Le lecteur

de Stephen Daldry, 2009, ***

Adolescent dans les années 50, Michael ren­contre Hanna, de dix ans son aînée et qui aime qu’on lui lise des livres. Elle dis­pa­raît sans lais­ser d’adresse et c’est par hasard que, étu­diant en droit, il la retrou­ve­ra huit ans plus tard sur le banc des accu­sées dans un pro­cès pour crimes de guerre : elle fai­sait par­tie de la garde du camp des femmes à Auschwitz, sélec­tion­nant notam­ment les pri­son­nières devant être exé­cu­tées pour lais­ser la place aux arri­vantes.

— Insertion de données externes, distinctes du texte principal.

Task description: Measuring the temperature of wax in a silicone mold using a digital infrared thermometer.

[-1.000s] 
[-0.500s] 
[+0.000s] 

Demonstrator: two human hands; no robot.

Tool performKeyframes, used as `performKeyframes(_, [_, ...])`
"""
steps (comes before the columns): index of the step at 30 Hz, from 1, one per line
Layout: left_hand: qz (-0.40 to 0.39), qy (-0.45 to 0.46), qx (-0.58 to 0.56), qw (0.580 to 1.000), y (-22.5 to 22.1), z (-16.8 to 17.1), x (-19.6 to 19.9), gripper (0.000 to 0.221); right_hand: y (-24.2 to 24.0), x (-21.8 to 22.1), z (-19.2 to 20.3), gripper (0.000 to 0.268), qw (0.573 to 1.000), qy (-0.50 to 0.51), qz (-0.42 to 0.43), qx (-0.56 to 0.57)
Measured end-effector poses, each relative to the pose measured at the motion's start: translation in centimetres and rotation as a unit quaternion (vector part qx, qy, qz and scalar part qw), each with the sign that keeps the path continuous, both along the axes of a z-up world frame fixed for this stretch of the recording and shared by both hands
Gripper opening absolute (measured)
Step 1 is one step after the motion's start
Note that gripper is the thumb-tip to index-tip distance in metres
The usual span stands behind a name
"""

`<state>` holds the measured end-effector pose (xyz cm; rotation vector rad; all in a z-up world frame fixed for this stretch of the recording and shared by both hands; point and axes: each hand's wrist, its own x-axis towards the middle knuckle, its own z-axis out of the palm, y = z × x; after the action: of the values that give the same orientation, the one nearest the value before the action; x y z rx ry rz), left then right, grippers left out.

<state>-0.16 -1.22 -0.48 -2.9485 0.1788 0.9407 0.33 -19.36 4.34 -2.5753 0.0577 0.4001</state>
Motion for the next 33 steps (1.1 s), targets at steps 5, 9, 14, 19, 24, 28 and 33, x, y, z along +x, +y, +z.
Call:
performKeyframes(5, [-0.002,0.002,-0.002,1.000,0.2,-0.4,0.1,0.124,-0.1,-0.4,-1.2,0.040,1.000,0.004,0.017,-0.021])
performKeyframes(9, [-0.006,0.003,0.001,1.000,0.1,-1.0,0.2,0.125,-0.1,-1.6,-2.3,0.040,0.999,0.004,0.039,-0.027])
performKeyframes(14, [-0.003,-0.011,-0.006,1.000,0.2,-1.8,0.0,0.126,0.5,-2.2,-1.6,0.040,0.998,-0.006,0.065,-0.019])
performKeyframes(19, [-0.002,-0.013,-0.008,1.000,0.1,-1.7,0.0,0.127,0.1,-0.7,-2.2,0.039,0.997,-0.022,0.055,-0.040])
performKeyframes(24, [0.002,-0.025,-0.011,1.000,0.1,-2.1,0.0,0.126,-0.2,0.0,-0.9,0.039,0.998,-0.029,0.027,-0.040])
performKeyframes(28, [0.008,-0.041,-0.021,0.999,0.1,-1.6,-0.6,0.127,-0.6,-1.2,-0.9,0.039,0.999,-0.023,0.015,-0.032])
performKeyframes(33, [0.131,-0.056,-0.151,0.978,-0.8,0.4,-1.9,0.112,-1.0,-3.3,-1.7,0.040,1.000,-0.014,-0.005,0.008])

Critiquer ce film n’a rien d’évident. Il a pour lui, bien enten­du, un sujet en or — qui n’est pas sans rap­pe­ler la ques­tion qui imprègne l’œuvre de Gavras (Music box et La main droite du diable notam­ment) : connaît-on ceux qu’on aime ? — et des acteurs impec­cables. Il souffre cepen­dant de la lour­deur de cer­taines scènes et de la légè­re­té du trai­te­ment réser­vé au per­son­nage prin­ci­pal — je sup­pose que le bou­quin, que je n’ai pas appro­ché, était plu­tôt intros­pec­tif et que le réa­li­sa­teur n’a pas vrai­ment su rendre cet aspect. On ne fait qu’effleurer ses dilemmes internes — la femme que j’aimais était une cri­mi­nelle de guerre ; dois-je allé­ger sa peine en révé­lant son secret ; dois-je révé­ler que je l’aimais ; et toute cette sorte de choses… — qui devraient au contraire être la matière pre­mière du film.

Au final, ça reste très recom­man­dable, mais je me dis qu’il y avait matière à faire beau­coup plus mieux.